A modern Druid pagan organisation is calling for the reburial of a child's female skeleton at Avebury. The skeleton is on show in the Keiller Museum, and was found in the base of the outer ditch on Windmill Hill. According to the book "Harmony of Symbols" - Causewayed Enclosure of Windmill Hill", it was Veronica Keiller who carefully uncovered the skeleton in 1925 and there is a photo in the book of it lying in its original position.
There is something poignant about children's bones from thousands of years ago, we think as parents and grandparents of the bright chatter and movement of young life but can we truthfully go along with 'new age' thinking on this.
In the ditch there was evidence of other human bones, also animal bones are seen as having something ritual in their burial. For instance there was a child's femur stuck in the hollow of an ox's bone, and there are also skulls of ox and goat buried in a symbolic fashion, also horncore.

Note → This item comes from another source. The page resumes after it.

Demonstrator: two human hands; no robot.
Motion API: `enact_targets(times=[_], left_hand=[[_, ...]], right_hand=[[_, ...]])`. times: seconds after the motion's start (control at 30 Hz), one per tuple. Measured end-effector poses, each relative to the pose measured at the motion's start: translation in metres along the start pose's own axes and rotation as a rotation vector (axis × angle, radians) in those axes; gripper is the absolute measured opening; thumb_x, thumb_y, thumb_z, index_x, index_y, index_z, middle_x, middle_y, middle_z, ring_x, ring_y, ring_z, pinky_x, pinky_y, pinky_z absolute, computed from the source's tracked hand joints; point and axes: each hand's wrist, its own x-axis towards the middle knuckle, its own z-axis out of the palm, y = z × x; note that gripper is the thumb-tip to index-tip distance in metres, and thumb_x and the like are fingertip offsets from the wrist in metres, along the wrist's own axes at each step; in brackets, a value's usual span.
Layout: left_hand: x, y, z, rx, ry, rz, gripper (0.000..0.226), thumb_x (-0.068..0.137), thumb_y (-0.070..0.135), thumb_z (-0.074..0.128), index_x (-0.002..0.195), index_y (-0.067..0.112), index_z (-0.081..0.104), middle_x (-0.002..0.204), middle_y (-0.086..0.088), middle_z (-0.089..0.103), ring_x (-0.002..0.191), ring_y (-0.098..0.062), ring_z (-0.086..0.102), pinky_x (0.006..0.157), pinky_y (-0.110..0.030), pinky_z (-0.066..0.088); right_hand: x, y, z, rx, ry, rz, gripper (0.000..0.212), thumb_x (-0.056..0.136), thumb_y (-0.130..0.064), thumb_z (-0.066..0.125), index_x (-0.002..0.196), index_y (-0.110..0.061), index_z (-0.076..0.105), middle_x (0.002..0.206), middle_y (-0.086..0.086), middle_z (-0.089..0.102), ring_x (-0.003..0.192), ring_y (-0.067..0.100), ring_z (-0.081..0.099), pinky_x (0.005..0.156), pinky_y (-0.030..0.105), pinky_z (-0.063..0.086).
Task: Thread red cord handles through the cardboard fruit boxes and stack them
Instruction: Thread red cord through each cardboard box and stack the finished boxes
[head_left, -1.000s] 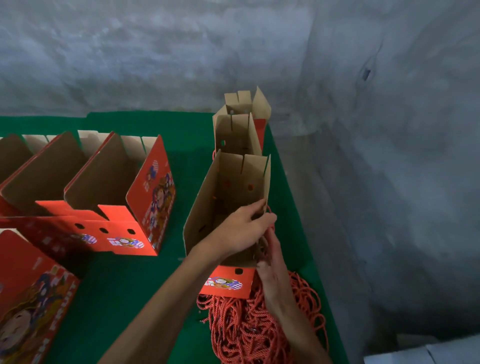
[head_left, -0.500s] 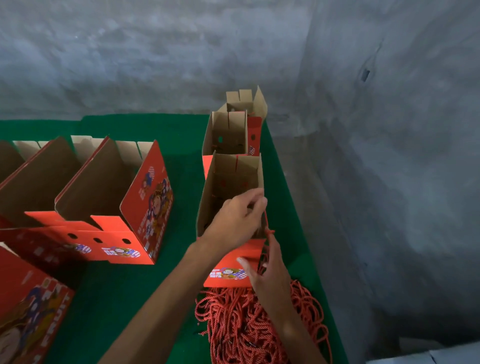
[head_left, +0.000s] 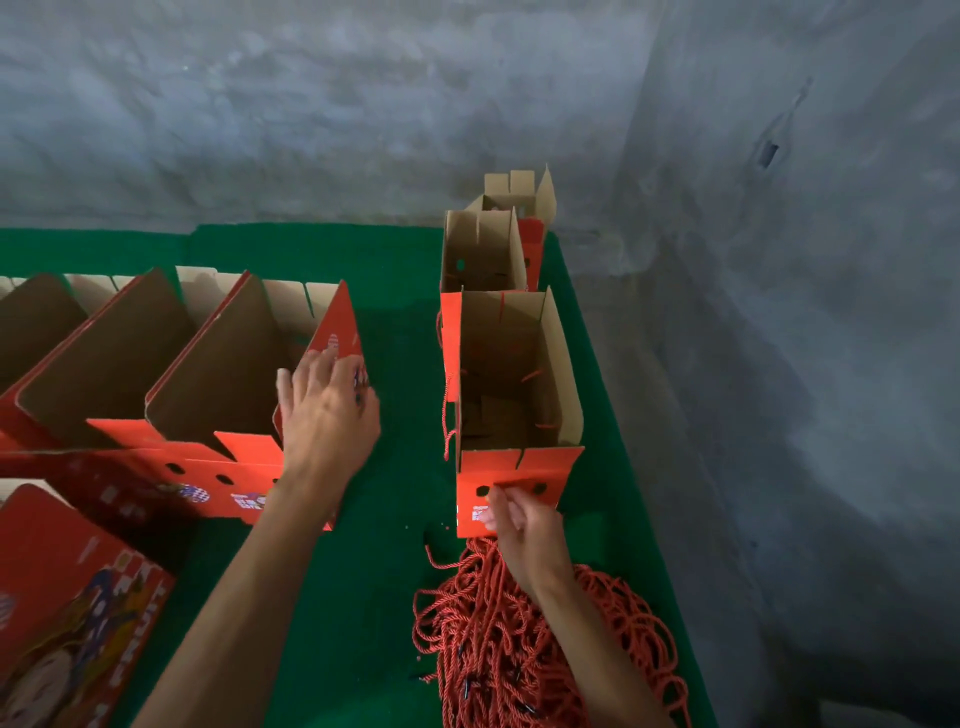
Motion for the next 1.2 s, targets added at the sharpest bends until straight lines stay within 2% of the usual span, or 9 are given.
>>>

At Beckhampton and South Street longbarrows, animal remains are found, at Beckhampton the skull and hooves, making it likely that the hides of the animals were buried.
This has something to do with the belief system of the time, a need for regeneration, therefore by committing, something to the earth it would be hoped that it would be renewed. So in another burial of a male skeleton on Windmill Hill, the grave is interpreted by the archaeologists as being left open for the flesh to rot away from the bones - excarnation; they become ancestor bones, to be used in ritual and ceremony, and some bones from Windmill Hill have been found down in West Kennet Longbarrow.
So it leads back to the question do Druids have a right to call these neolithic bones ancestors to themselves, thereby taking 'charge' of an old belief system and incorporating it into their own, and such thinking can be seen in the following statement.......
"Ritual would be an important part of any act of reburial. If the bones came from what is clearly a Christian provenance, then a Christian priest may be concerned to have Pagan priests make a ritual. However, those of no clear provenance, and those older than 1500 years old, should have ritual crafted by Pagan priests, priests who honour the land and the ancestors, simply." Taken from a Theology of Reburial by Emma Restall Orr.
As a person who also loves nature and the land I am quite happy to see the burial of people without any due acknowledgment of ritual or ceremony, Orr sees each of us as having a 'song/soul' of all our experiences, our ancestry is inexplicably mixed together in a whole experience of our being, both spirital and physical. The 'soul' part that is given to many religions is to a degree separated from the physical body, leading as it does in the Christian faith to an intepretation of suffering on this earth to achieve the higher balance of heaven.
"all of nature is interwoven, existing in ecosystems of place, linked through bloodlines, through interdependencies of symbioses, touching along lines of histories and memories." Orr
The symbiotic thread of nature is well understood, that is why we see the catastrophic decline of the natural word today, we are destroying the strands that link one part of nature to another, but can we really use this metaphor between the human body and soul to address the question of burying prehistoric bones under the formulaic ritual of a 'pagan' revival, that has happened within the last few years. For a start there are many bones out there, and often in a singular state, they do not represent the 'whole' person, they are the fragments of bodies carelessly thrown down. If we were to bring these prehistoric people back to life, would they even begin to understand the conceptual idea that they were pagans, can you annexe a people and then claim them for your own? The answer I think is no, our common inheritance is humanity, religion and ritual have been tacked on through the ages, and each religion should be left to its own.....
An article by Dr.Jenny Blain and Dr.Robert Wallis on the subject...
http://www.honour.org.uk./node/27
I think I agree with you here. As a matter of fact I don't think burials of any description should be disturbed anyway. No-one would dream of digging up a body buried 50 years ago and doing all kinds of tests on it then displaying it in a museum or putting it in a box in a storeroom. As far as I'm concerned all burials should have the same respect shown to them whether they are 5 or 5000 years old. I'm afraid the 'adds to our knowledge of the past' mantra doesn't wash with me. The fact remains that these were real people and their relatives would have been horrified by the disturbance whatever their beliefs. A contentious subject of course - I'm afraid I shouldn't be hogging your comments space with it. Feel free to delete it if you think it is inappropriate.
ReplyDeleteHi Rowan, no the whole point of comment is that people should speak out, whether for or against. Its just that today I came up with the news that this 'Charlie' skeleton to be reburied at Avebury. I had to argue it out with myself first to see where I was going ;).
ReplyDeleteThere's an EH consultation on the subject of reburial at the moment....
It's a difficult one. Respect plays a large part in it and shouldn't be lessened just because the bones are old and of scientific interest. However . . . their examination can say so much about the communities they came from and help us understand them. But I think it is more apt that they underwent a pagan reburial after they have told their story (and NOT a Christian service!)